We develop and use electronic structure calculation methods, the fundamental tools for understanding and utilizing the game of electrons and photons

Materials physics

Materials are the most important premise for engineering technology. Therefore, we develop and use electronic structure calculation methods and other modeling approaches for materials physics, the fundamental tools for understanding materials properties and development of better and new materials.

Our novel methods and approaches are based on the path integral formalism. It allows trivial but exact treatment of many-body effects and finite temperature.

Education and training is also an intrinsic part of our research.

Research interests

Light–matter interaction and quantum technology define the framework of our research interests.

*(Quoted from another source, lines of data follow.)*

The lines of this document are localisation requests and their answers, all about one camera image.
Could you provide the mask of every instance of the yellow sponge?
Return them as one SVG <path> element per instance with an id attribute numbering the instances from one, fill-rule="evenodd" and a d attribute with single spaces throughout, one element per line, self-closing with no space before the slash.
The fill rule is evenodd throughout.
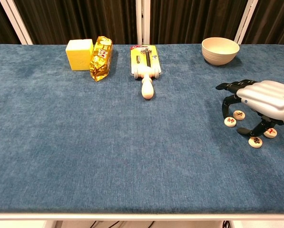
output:
<path id="1" fill-rule="evenodd" d="M 66 53 L 72 70 L 89 70 L 93 43 L 91 39 L 70 40 Z"/>

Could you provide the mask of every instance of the table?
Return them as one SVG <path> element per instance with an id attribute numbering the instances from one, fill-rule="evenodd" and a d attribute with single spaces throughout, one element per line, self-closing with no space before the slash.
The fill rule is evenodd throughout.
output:
<path id="1" fill-rule="evenodd" d="M 130 45 L 114 46 L 97 83 L 70 70 L 65 48 L 0 45 L 1 219 L 284 218 L 284 126 L 253 149 L 224 125 L 230 93 L 215 89 L 284 83 L 284 45 L 241 45 L 220 67 L 200 44 L 157 45 L 151 100 L 129 74 Z M 238 126 L 260 121 L 236 109 Z"/>

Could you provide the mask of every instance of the ceramic bowl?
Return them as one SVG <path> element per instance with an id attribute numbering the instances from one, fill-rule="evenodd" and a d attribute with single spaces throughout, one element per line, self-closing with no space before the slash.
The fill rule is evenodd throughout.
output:
<path id="1" fill-rule="evenodd" d="M 215 66 L 232 61 L 239 49 L 236 42 L 222 37 L 211 37 L 202 41 L 204 59 Z"/>

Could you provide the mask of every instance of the robotic hand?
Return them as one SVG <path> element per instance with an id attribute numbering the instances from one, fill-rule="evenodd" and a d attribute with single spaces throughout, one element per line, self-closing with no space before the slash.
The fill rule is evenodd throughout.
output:
<path id="1" fill-rule="evenodd" d="M 229 106 L 235 103 L 244 103 L 261 116 L 261 122 L 252 130 L 238 128 L 237 132 L 257 137 L 277 125 L 284 125 L 284 84 L 274 81 L 256 82 L 253 80 L 242 80 L 240 82 L 222 83 L 216 87 L 217 90 L 228 90 L 234 95 L 223 100 L 223 117 L 230 117 Z"/>

Photovoltaics, semiconductors and their interfaces, heterogeneous catalysis and quantum nanostructures are typical examples of the functional materials and related phenomena we work on.

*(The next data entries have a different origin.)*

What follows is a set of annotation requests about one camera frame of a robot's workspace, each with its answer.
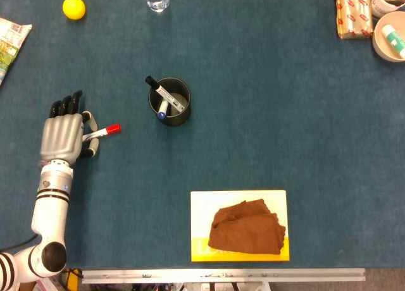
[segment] brown cloth
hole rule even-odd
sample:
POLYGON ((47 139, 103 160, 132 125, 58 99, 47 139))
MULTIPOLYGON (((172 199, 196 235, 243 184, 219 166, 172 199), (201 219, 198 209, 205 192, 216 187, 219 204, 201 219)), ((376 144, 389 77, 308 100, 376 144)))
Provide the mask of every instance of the brown cloth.
POLYGON ((219 209, 214 216, 208 245, 223 251, 280 254, 285 227, 278 224, 265 201, 242 201, 219 209))

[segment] plastic wrapper
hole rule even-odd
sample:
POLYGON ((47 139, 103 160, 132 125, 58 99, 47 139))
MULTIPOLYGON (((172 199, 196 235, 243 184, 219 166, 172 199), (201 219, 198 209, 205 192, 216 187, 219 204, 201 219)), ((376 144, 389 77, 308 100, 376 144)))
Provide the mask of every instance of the plastic wrapper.
POLYGON ((342 39, 370 38, 371 0, 336 0, 337 33, 342 39))
POLYGON ((18 25, 0 18, 0 85, 31 28, 32 25, 18 25))

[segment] robotic hand
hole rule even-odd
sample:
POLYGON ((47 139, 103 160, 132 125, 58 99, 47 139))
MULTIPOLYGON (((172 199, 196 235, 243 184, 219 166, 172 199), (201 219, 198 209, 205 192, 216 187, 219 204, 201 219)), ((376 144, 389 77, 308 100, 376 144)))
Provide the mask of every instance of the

The latest research targets are related to solar cells, atomic clusters, quantum dots and adsorbate–surface interaction. Qubit control and dynamics is under consideration.

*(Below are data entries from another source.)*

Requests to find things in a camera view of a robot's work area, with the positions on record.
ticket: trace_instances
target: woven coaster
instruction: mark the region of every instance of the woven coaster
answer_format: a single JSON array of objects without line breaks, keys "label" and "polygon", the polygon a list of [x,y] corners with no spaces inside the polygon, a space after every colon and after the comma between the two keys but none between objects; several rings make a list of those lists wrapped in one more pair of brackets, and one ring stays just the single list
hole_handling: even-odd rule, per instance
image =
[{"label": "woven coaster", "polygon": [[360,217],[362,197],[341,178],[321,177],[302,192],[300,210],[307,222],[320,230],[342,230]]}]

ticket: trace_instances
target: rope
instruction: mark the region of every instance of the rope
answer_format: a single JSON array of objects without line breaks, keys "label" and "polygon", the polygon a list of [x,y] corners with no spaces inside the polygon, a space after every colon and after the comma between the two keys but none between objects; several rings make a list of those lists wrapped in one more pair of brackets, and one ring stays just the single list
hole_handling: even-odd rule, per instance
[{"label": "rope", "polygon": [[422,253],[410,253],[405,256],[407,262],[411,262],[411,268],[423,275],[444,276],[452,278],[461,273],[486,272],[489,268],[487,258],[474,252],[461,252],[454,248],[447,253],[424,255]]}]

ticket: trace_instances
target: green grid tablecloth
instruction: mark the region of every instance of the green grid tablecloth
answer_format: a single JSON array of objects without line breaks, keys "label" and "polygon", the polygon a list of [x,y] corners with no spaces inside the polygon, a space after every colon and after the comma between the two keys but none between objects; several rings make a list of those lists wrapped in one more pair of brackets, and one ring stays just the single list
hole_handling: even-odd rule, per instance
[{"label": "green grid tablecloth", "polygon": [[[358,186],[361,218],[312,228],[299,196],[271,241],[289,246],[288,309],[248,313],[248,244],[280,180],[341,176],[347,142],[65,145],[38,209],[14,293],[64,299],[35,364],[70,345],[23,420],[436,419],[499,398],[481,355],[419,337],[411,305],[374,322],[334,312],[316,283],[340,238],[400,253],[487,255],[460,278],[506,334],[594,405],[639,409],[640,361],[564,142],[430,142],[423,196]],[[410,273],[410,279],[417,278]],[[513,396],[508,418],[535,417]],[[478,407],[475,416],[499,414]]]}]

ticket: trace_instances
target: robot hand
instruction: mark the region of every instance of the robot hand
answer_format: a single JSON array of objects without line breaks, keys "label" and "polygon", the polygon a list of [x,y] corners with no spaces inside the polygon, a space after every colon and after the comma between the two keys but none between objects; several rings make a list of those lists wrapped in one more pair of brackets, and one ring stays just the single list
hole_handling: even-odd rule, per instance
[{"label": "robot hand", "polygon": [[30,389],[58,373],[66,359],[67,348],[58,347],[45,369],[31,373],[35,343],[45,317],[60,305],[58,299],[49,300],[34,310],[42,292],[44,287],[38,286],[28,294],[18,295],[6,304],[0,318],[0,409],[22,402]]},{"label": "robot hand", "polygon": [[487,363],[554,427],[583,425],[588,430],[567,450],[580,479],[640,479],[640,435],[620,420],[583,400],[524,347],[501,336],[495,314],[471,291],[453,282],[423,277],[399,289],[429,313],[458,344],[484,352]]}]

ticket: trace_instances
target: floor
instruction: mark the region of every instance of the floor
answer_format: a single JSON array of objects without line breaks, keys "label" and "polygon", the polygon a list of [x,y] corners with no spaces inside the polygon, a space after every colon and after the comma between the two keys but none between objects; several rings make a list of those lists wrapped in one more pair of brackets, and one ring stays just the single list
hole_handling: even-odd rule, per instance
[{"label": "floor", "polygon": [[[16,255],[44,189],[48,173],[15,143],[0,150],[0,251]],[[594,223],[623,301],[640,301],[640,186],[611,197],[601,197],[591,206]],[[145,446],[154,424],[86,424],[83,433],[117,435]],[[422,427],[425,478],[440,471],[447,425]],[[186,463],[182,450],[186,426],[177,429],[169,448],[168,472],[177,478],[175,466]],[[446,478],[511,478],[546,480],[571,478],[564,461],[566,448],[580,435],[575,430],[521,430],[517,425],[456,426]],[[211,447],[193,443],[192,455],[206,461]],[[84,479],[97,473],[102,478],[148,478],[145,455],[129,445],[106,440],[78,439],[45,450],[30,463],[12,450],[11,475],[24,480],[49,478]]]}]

We develop quantum simulation methods based on the Feynman path integral approach and its computational implementations. Fermion sign problem is one of the grand challenges we face with Quantum Monte Carlo methods. With our novel numerical real-time path integral approach we aim at relieving this problem in practical calculations and simulations of many-body systems.

The latest developments have directed to finite-temperature quantum mechanics, exact correlations, external fields and hyperpolarizabilities, and real-time path integral methods.

Selected publications

• Juha Tiihonen et al., Finite temperature and quantum delocalization effects on reliability of quantum-dot cellular automata — J. Phys. D 49, 065103 (2016) .
• Ilkka Ruokosenmäki et al., Numerical Path Integral Approach to Quantum Dynamics and Stationary States — Comm. in Comp. Phys. 18, 91 (2015).
• Hannu-Pekka Komsa et al., Finite-size supercell correction schemes for charged defect calculations — Physical Review B 86, 045112 (2012).
• Ilkka Kylänpää et al., First-principles simulation of molecular dissociation– recombination equilibrium — Journal of Chemical Physics 135, 104310 (2011).
• Mikael Kuisma et al., Kohn–Sham potential with discontinuity for band gap materials — Physical Review B 82, 115106 (2010).